- Exercise aim -
Starting at the first line of the material below and stopping after the line that includes "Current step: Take", write the lines out again exactly. Drop any pictures.

BEGIN

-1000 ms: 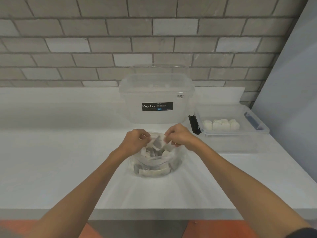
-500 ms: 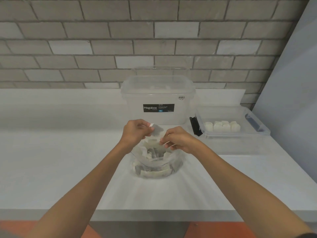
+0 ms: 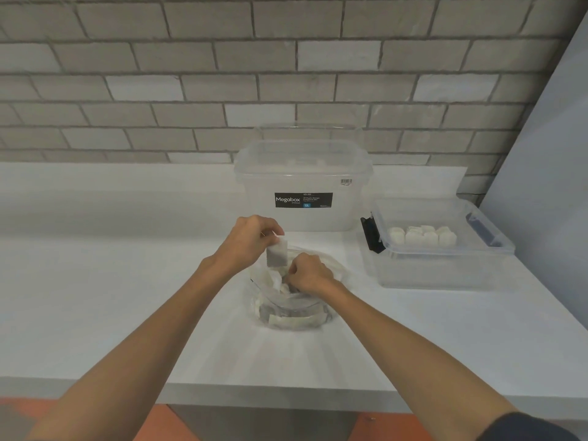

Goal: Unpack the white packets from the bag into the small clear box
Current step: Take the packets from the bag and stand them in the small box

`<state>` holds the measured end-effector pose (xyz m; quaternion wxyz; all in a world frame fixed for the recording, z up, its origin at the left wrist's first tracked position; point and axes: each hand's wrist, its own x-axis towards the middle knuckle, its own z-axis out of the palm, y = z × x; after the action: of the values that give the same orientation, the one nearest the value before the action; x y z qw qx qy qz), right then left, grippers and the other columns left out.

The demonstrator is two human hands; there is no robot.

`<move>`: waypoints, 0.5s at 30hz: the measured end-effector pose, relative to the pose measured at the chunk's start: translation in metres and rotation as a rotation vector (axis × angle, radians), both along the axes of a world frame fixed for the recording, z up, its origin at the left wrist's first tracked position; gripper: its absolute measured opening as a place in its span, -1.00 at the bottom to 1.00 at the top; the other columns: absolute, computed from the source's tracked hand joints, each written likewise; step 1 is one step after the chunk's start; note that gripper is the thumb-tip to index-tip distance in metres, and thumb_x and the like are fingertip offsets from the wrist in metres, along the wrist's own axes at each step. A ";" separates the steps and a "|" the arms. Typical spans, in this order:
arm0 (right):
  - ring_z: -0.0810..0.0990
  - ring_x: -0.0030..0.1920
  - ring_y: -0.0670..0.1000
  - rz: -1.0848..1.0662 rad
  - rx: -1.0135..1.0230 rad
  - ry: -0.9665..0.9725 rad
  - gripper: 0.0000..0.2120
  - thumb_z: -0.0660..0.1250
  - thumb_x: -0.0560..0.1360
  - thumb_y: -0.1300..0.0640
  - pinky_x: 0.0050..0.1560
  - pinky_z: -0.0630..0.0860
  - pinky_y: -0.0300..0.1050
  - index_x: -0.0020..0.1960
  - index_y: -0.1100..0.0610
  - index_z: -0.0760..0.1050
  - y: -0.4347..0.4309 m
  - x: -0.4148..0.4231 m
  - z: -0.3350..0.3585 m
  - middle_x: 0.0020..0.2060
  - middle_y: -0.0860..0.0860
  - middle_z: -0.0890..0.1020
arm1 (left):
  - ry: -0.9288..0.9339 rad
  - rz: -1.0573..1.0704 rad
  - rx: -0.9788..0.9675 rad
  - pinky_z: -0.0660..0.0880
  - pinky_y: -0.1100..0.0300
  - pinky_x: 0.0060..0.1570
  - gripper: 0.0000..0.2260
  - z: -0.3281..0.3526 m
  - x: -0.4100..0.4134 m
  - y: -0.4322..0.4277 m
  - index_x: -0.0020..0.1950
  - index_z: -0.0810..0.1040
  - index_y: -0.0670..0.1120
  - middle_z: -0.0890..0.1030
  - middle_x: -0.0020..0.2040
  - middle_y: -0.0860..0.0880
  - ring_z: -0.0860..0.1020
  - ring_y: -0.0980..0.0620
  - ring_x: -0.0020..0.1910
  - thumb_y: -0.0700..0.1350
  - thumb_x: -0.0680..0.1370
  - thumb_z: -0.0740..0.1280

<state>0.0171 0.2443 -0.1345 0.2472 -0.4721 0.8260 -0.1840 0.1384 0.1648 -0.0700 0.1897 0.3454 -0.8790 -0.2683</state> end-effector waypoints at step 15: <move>0.54 -0.45 -0.06 -0.159 -0.268 -0.398 -0.91 0.41 0.42 0.31 -0.48 0.37 -0.28 -0.19 0.15 0.57 0.033 -0.047 0.041 -0.29 0.03 0.64 | 0.000 0.022 -0.002 0.40 0.43 -0.26 -0.77 0.009 0.012 0.001 -0.15 0.67 -0.06 0.65 -0.13 -0.04 0.56 0.01 -0.12 -0.29 0.51 0.25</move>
<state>-0.0296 0.2769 -0.0931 0.3252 -0.3886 0.7638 -0.3999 0.1505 0.1654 -0.0608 0.1930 0.3550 -0.8754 -0.2655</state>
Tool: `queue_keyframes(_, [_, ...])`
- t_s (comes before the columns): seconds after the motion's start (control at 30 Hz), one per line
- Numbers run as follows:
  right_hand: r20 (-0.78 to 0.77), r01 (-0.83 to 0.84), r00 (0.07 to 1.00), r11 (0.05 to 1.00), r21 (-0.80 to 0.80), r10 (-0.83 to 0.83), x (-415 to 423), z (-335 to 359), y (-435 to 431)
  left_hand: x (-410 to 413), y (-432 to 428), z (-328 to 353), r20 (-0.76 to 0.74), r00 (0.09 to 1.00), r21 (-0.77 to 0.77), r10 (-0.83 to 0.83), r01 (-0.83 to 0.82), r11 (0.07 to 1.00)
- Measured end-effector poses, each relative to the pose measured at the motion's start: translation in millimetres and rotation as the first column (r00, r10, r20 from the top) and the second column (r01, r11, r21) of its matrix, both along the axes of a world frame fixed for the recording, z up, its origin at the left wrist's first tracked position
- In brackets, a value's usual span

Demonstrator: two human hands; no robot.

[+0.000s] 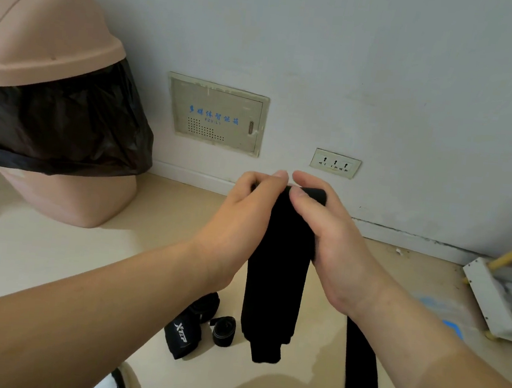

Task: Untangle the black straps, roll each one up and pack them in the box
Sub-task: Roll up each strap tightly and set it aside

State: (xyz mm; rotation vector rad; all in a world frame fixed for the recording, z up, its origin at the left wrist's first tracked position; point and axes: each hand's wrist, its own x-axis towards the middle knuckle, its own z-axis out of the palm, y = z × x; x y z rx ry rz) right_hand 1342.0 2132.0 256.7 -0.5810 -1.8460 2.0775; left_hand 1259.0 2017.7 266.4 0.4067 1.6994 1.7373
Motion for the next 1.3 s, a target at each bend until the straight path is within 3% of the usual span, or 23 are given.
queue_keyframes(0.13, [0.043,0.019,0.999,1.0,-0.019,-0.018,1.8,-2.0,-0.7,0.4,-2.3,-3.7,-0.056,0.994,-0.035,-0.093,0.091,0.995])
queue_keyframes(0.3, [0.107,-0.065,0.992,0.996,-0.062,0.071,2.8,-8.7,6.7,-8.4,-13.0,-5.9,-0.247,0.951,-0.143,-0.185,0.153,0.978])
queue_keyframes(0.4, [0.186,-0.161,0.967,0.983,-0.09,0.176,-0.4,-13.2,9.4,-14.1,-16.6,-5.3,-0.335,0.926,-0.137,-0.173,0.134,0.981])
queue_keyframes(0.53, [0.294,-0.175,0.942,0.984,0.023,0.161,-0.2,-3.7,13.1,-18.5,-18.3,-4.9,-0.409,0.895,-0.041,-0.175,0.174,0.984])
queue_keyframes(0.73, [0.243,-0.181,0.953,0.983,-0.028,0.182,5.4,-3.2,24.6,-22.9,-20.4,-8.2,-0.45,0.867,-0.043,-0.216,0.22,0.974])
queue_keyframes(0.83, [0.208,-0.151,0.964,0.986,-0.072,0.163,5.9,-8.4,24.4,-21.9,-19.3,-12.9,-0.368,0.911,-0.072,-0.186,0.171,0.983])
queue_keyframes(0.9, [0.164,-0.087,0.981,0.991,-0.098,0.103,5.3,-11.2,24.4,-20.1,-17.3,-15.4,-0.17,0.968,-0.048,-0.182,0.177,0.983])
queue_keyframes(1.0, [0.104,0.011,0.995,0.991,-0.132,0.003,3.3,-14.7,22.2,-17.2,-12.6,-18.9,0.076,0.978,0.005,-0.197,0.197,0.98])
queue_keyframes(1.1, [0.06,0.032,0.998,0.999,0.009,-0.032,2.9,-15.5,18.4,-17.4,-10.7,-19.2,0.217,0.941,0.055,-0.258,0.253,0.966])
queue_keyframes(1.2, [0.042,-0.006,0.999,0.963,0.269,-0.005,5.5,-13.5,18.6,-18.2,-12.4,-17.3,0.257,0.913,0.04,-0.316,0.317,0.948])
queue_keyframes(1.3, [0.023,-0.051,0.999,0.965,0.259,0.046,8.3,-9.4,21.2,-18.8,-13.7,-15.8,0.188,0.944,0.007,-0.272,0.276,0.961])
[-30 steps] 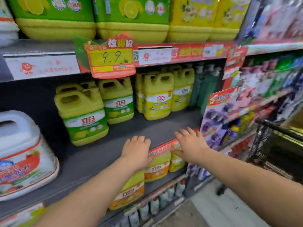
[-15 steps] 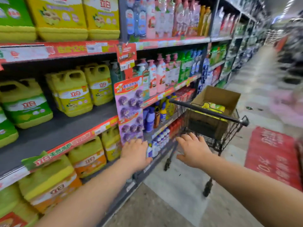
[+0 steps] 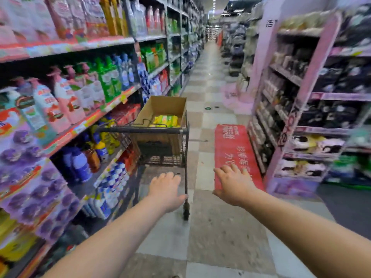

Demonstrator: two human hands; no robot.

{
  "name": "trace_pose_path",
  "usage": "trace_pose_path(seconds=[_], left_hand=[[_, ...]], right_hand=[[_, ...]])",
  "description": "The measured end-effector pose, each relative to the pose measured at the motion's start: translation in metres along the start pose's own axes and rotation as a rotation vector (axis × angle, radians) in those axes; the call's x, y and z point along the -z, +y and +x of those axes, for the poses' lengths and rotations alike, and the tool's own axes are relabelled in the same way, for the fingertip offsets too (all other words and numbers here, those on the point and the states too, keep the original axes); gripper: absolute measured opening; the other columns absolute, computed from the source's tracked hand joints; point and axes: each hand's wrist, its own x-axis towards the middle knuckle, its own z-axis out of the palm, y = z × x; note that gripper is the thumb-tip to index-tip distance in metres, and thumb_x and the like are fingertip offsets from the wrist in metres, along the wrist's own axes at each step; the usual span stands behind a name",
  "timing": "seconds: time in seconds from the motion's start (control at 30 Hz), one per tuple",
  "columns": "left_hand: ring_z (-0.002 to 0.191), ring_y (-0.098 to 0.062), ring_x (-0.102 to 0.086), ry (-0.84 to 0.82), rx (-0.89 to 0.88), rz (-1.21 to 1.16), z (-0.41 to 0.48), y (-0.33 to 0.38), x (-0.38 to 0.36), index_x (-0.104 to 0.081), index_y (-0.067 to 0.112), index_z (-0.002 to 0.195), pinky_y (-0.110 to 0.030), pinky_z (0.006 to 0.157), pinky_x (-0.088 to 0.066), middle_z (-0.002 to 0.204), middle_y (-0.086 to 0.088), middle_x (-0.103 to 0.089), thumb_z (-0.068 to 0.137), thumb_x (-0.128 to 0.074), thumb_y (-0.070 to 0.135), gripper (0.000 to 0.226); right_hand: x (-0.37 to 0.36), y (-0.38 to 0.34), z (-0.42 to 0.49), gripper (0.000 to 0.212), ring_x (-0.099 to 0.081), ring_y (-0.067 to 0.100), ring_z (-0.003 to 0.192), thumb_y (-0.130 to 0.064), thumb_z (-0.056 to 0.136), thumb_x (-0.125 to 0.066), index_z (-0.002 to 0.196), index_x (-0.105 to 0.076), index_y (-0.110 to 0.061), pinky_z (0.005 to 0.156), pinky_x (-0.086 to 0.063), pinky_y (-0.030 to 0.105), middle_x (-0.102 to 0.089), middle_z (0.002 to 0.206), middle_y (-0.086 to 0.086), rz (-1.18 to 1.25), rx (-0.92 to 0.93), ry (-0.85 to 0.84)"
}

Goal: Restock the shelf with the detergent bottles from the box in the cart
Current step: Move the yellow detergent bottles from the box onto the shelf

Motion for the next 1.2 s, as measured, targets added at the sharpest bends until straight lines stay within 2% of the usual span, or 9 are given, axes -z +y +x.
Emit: trace_pose_path(seconds=[0.27, 0.57, 0.87, 1.2], left_hand=[[0.118, -0.028, -0.047, -0.017, -0.179, -0.013, 0.136, 0.049, -0.011, -0.045, 0.018, 0.127, -0.041, 0.095, -0.039, 0.125, -0.006, -0.05, 0.083, -0.049, 0.058, 0.059], [0.116, -0.026, -0.048, 0.0, -0.255, -0.004, 0.306, 0.02, -0.003, -0.047, 0.018, 0.125, -0.04, 0.094, -0.039, 0.123, -0.004, -0.053, 0.083, -0.048, 0.061, 0.06], [0.116, -0.026, -0.049, -0.02, -0.208, -0.044, 0.419, 0.0, -0.006, -0.047, 0.021, 0.127, -0.042, 0.093, -0.04, 0.125, -0.004, -0.052, 0.081, -0.049, 0.062, 0.061], [0.119, -0.029, -0.047, -0.095, 0.036, -0.022, 0.557, -0.011, -0.008, -0.047, 0.017, 0.123, -0.041, 0.096, -0.038, 0.126, -0.007, -0.05, 0.083, -0.05, 0.058, 0.058]], right_hand=[[-0.012, 0.081, 0.071, 0.067, -0.026, 0.029, 0.136, -0.052, 0.086, -0.051, 0.141, -0.029, -0.02, 0.11, -0.024, 0.051, -0.033, 0.147, 0.004, -0.031, -0.158, -0.016], [0.001, 0.123, 0.215, 0.076, -0.021, 0.027, 0.141, -0.053, 0.086, -0.051, 0.148, -0.021, -0.02, 0.113, -0.02, 0.053, -0.03, 0.151, 0.002, -0.009, -0.242, -0.054], [-0.001, 0.161, 0.333, 0.074, -0.019, 0.029, 0.143, -0.053, 0.088, -0.05, 0.147, -0.022, -0.02, 0.114, -0.017, 0.055, -0.028, 0.153, 0.005, -0.025, -0.223, -0.142], [-0.016, 0.222, 0.511, 0.071, -0.02, 0.031, 0.142, -0.054, 0.087, -0.049, 0.144, -0.025, -0.019, 0.112, -0.019, 0.054, -0.031, 0.15, 0.004, -0.058, 0.031, -0.158]])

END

- Answer below -
-1000 ms: 
-500 ms: 
+0 ms: 

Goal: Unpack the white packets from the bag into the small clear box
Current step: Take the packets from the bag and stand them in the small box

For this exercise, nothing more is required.